Behavioral refusal rate — deployment-time. Step-3.7 requires StepFun's vllm/vllm-openai:stepfun37 image (stock vLLM ≤0.22 lacks the Step3p7 arch), so the live harmful / over-refusal suite and the prefill refusal-subspace probe (which collapsed d≈10→0.35 on the BF16 parent) are re-run at deployment. The weight-level evidence above is the pre-upload gate; since 4-bit can in principle restore refusal in late layers, the probe is the recommended deployment check.

Serving

vllm serve AEON-7/Step-3.7-Flash-AEON-Ultimate-Abliterated-NVFP4 \
    --quantization modelopt --tensor-parallel-size 2 \
    --trust-remote-code --kv-cache-dtype fp8

~124 GB on disk → fits 2× DGX Spark (TP=2) within the 0.88 unified-memory cap. Single-Spark users want the AWQ-INT4 sibling.

Abliteration (inherited from the BF16 parent — full detail there)

Method: 12-D refusal-subspace orthogonalization extended to MoE via Expert-Granular Abliteration — the subspace is projected out of every one of the 288 routed experts per layer (W ← W − R(RᵀW)), not just the dense path. Required here because this model's sigmoid router discriminates harmful vs. harmless at 0.975 mean accuracy (refusal is partly routing-mediated; single-direction/global abliteration fails on large-expert MoEs).
Subspace: difference-of-means at template-aligned positions (the <think> onset), where refusal is razor-sharp (Cohen's d ≈ 10), concentrated in layers ~23–37.
Verification (BF16): refusal-subspace separation collapsed from d ≈ 10 → 0.35; residual energy along R driven to ~1.6e-3 (bf16 floor). embed_tokens/lm_head deliberately spared.

Known limitations

4-bit can partially restore refusal in the late MoE layers where it's mediated — this is exactly why the refusal probe is re-run post-quant (see Quantization §3).
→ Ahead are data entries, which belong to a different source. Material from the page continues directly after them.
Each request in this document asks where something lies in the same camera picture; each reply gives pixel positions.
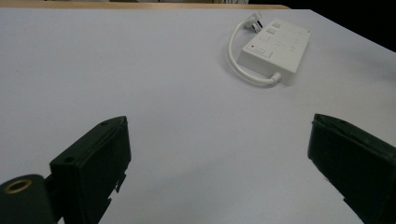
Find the power strip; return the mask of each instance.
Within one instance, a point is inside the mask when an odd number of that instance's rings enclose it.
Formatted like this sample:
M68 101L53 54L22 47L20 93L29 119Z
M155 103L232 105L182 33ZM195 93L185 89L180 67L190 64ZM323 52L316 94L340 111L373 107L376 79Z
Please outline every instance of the power strip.
M241 50L238 63L266 77L278 72L291 84L311 32L278 18L266 25Z

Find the white table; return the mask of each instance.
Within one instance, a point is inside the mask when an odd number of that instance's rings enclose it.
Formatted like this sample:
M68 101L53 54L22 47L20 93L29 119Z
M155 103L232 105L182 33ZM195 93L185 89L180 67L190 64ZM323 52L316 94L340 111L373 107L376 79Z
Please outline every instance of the white table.
M101 223L361 223L306 156L311 121L396 146L396 55L311 10L261 10L312 35L293 85L254 87L226 47L255 11L0 8L0 182L48 176L125 115L133 158Z

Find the power socket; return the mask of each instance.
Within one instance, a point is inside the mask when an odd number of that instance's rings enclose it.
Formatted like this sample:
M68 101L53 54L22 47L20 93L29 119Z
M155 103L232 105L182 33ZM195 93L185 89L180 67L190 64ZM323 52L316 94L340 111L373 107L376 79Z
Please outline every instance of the power socket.
M278 72L281 82L289 85L310 36L309 30L276 18L242 48L237 62L266 77Z

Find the white cable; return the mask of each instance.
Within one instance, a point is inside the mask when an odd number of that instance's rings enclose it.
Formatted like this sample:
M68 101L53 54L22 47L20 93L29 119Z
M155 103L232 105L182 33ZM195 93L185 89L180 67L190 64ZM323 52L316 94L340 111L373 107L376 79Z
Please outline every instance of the white cable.
M230 40L228 42L228 59L230 60L231 65L233 68L238 72L238 74L245 79L246 81L257 85L257 86L267 86L267 85L273 85L276 84L277 82L280 81L281 75L278 72L275 72L270 78L259 78L259 77L254 77L247 72L245 72L239 64L236 62L235 58L233 57L233 40L235 39L236 34L241 30L244 26L250 27L252 24L254 24L256 21L258 21L258 18L260 16L255 13L246 20L243 20L239 22L235 29L233 30L233 34L230 37Z

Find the black plastic part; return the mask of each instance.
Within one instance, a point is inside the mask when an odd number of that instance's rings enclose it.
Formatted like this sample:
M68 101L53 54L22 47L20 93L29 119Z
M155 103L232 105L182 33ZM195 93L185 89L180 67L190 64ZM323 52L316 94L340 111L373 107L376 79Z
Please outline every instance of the black plastic part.
M41 175L23 175L0 186L1 224L53 224L50 196Z
M366 224L396 222L396 148L341 119L316 114L308 158Z
M106 120L77 140L50 164L59 188L64 222L96 224L118 191L131 160L126 117Z

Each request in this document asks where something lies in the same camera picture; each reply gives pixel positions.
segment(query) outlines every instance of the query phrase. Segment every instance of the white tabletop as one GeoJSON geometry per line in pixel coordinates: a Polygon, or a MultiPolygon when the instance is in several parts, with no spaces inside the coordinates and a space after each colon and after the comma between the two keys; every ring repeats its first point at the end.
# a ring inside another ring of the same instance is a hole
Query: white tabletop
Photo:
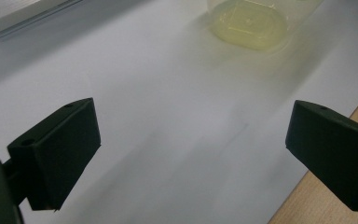
{"type": "Polygon", "coordinates": [[[26,223],[266,223],[306,168],[294,100],[358,105],[358,1],[325,1],[275,53],[208,30],[206,1],[84,0],[0,39],[0,159],[93,97],[102,147],[60,212],[26,223]]]}

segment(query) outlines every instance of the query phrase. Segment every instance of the white plastic object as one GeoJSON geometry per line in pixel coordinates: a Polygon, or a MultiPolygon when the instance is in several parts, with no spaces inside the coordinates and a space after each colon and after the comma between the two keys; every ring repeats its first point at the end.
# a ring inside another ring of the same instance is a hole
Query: white plastic object
{"type": "Polygon", "coordinates": [[[270,49],[289,36],[323,0],[207,0],[212,31],[231,44],[270,49]]]}

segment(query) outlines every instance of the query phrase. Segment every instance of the wooden surface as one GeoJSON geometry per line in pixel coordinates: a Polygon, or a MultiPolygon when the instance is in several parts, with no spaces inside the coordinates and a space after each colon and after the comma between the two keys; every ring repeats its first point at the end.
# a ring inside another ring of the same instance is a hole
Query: wooden surface
{"type": "MultiPolygon", "coordinates": [[[[351,119],[358,122],[358,107],[351,119]]],[[[358,212],[352,212],[315,175],[307,172],[269,223],[357,224],[358,212]]]]}

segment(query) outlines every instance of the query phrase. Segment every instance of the transparent plastic container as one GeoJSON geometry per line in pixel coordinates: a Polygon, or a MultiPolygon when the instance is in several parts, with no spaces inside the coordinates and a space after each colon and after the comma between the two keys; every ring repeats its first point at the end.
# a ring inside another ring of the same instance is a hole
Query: transparent plastic container
{"type": "Polygon", "coordinates": [[[323,0],[207,0],[212,32],[231,44],[271,49],[323,0]]]}

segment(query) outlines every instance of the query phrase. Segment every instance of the black object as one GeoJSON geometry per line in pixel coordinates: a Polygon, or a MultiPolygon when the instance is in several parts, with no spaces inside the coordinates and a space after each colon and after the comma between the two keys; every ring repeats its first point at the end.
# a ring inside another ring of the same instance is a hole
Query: black object
{"type": "Polygon", "coordinates": [[[60,209],[101,145],[92,98],[65,105],[8,147],[0,162],[0,224],[22,223],[24,198],[33,210],[60,209]]]}
{"type": "Polygon", "coordinates": [[[286,147],[351,210],[358,211],[358,123],[296,101],[286,147]]]}

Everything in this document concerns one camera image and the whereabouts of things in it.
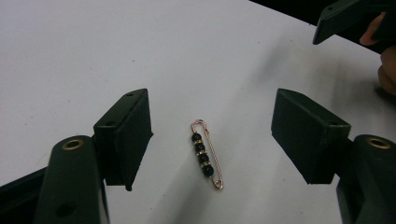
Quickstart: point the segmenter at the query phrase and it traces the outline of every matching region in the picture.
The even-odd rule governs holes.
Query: tabletop
[[[111,223],[342,223],[335,187],[308,186],[271,135],[278,88],[395,141],[375,93],[378,54],[247,0],[0,1],[0,184],[47,166],[66,137],[148,89],[154,132],[132,192],[106,187]],[[224,179],[201,171],[191,122]]]

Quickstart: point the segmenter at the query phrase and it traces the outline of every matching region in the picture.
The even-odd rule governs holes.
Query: safety pin clasp
[[[195,130],[195,125],[198,125],[198,124],[200,124],[204,127],[206,139],[207,139],[207,142],[209,143],[210,150],[212,151],[213,159],[215,161],[216,168],[218,170],[218,175],[219,175],[218,180],[215,180],[213,178],[214,169],[209,161],[209,157],[207,156],[207,152],[205,150],[204,141],[202,140],[202,136],[200,134],[198,134],[198,132]],[[191,140],[194,143],[194,148],[195,148],[196,155],[198,157],[198,162],[201,165],[201,169],[202,169],[204,175],[210,178],[210,180],[213,183],[213,186],[216,189],[223,189],[224,182],[221,177],[221,171],[220,171],[220,167],[219,167],[218,158],[216,157],[215,149],[213,149],[212,142],[210,141],[209,131],[206,128],[206,123],[201,119],[196,119],[191,124],[191,130],[192,130]]]

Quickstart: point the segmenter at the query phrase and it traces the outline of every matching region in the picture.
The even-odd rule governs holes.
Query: safety pin
[[[215,159],[216,167],[218,168],[218,174],[219,174],[218,180],[213,179],[214,170],[213,170],[212,165],[210,164],[209,157],[207,156],[204,142],[202,140],[202,136],[200,134],[198,134],[198,132],[195,130],[195,125],[197,125],[197,124],[201,124],[204,127],[207,142],[209,143],[210,149],[212,151],[213,159]],[[221,171],[220,171],[219,162],[216,157],[215,150],[213,149],[212,142],[210,141],[210,138],[209,138],[209,131],[206,128],[206,123],[201,119],[196,119],[191,124],[191,129],[192,129],[191,140],[194,143],[196,155],[198,157],[198,161],[201,165],[201,169],[204,172],[204,175],[210,178],[210,180],[212,181],[212,183],[216,189],[222,189],[224,187],[224,182],[221,177]]]

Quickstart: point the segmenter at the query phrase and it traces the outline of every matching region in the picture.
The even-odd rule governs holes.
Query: round metal joint
[[[372,147],[377,147],[381,149],[390,149],[390,144],[379,138],[368,138],[367,143]]]
[[[62,145],[62,148],[64,150],[73,150],[82,147],[82,145],[84,145],[84,141],[82,141],[81,139],[72,139],[68,142],[65,142]]]

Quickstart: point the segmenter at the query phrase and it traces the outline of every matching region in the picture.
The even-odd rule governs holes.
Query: safety pin coil
[[[212,155],[213,155],[213,159],[215,160],[216,168],[218,169],[218,174],[219,174],[218,180],[213,179],[213,174],[215,173],[215,171],[212,167],[212,164],[209,161],[209,157],[207,156],[207,152],[205,150],[204,141],[202,140],[202,136],[200,134],[198,134],[198,132],[195,130],[195,125],[197,125],[197,124],[201,124],[204,127],[206,139],[207,139],[207,142],[209,143],[210,150],[212,151]],[[202,169],[204,175],[210,178],[210,180],[213,183],[213,186],[216,189],[222,189],[224,187],[224,182],[221,177],[221,171],[219,168],[219,162],[216,157],[215,150],[213,149],[212,142],[210,141],[210,138],[209,138],[209,131],[206,128],[206,123],[201,119],[196,119],[191,124],[191,130],[192,130],[191,140],[194,143],[194,148],[195,148],[196,155],[198,157],[198,162],[200,163],[200,166],[201,166],[201,169]]]

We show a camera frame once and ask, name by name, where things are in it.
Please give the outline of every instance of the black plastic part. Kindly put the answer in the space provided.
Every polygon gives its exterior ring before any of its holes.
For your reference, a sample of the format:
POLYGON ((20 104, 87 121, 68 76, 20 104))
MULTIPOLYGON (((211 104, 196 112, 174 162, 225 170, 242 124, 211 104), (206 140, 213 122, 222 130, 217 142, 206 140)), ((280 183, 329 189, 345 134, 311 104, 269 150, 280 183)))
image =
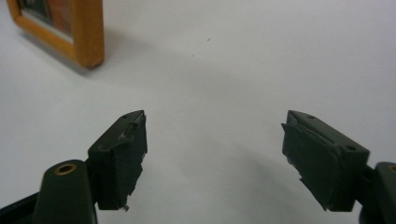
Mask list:
POLYGON ((94 224, 96 213, 83 161, 64 161, 44 173, 33 224, 94 224))
POLYGON ((366 166, 369 150, 305 113, 289 111, 282 127, 283 154, 323 209, 351 211, 354 185, 366 166))
POLYGON ((90 147, 87 164, 101 210, 118 210, 126 205, 142 173, 147 151, 143 110, 120 117, 90 147))
POLYGON ((380 162, 375 167, 375 194, 387 224, 396 223, 396 163, 380 162))
POLYGON ((378 217, 382 217, 382 214, 375 194, 374 182, 375 170, 366 165, 364 171, 358 176, 353 192, 356 201, 364 207, 361 215, 371 217, 369 219, 377 220, 376 223, 379 224, 378 217))
POLYGON ((359 215, 360 224, 386 224, 384 218, 381 214, 373 214, 366 208, 361 209, 361 214, 359 215))
POLYGON ((0 210, 0 223, 4 224, 28 224, 32 223, 33 212, 37 193, 17 201, 0 210))

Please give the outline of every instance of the brass grommet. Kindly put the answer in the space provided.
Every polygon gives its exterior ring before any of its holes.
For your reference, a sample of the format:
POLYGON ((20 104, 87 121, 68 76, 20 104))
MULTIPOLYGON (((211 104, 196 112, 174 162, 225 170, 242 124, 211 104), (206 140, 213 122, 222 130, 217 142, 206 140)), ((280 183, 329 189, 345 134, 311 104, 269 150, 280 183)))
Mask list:
POLYGON ((77 166, 74 163, 67 163, 64 165, 59 166, 58 168, 55 169, 55 174, 56 175, 68 175, 75 171, 77 169, 77 166))
POLYGON ((391 165, 391 166, 389 166, 389 169, 390 169, 393 173, 396 173, 396 165, 391 165))

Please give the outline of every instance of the hole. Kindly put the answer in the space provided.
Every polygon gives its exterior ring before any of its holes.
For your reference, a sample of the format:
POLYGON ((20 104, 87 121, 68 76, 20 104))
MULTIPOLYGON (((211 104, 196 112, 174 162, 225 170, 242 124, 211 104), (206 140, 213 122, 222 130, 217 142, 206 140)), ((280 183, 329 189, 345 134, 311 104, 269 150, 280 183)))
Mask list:
POLYGON ((72 173, 73 171, 75 171, 77 168, 77 166, 73 163, 68 163, 65 165, 62 165, 58 168, 56 168, 55 170, 55 174, 56 175, 68 175, 70 173, 72 173))
POLYGON ((396 165, 391 165, 391 166, 389 167, 389 169, 390 169, 393 173, 396 173, 396 165))
POLYGON ((356 151, 356 148, 353 147, 353 146, 346 146, 346 148, 347 148, 348 150, 351 150, 351 151, 356 151))

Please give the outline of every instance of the picture frame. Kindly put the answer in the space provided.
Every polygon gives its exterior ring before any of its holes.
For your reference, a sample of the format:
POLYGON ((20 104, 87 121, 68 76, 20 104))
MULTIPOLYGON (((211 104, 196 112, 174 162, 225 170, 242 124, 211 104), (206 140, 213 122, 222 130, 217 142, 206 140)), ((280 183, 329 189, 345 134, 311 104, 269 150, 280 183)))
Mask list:
POLYGON ((12 20, 80 66, 105 59, 102 0, 7 0, 12 20))

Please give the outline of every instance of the white table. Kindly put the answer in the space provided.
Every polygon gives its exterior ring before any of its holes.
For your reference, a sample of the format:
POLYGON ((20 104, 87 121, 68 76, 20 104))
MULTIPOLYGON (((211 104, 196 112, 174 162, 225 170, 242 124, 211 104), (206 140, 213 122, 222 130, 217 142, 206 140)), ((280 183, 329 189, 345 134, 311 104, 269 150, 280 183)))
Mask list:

The experts-only scheme keeps the abliterated down_proj at 4-bit; should any residual refusal appear, the router_bias suppression lever (top refusal-correlated experts identified per layer) is available.
FP8 KV on a thinking model risks drift over long <think> traces; it's the validated default but watch long-context behavior.
Vision/tool-use spot-checked, not exhaustively benchmarked.

Quantized on 2× NVIDIA B300 from the AEON-Ultimate abliterated BF16. Packing via NVIDIA TensorRT-Model-Optimizer (NVFP4QTensor). Base model © StepFun AI, Apache-2.0.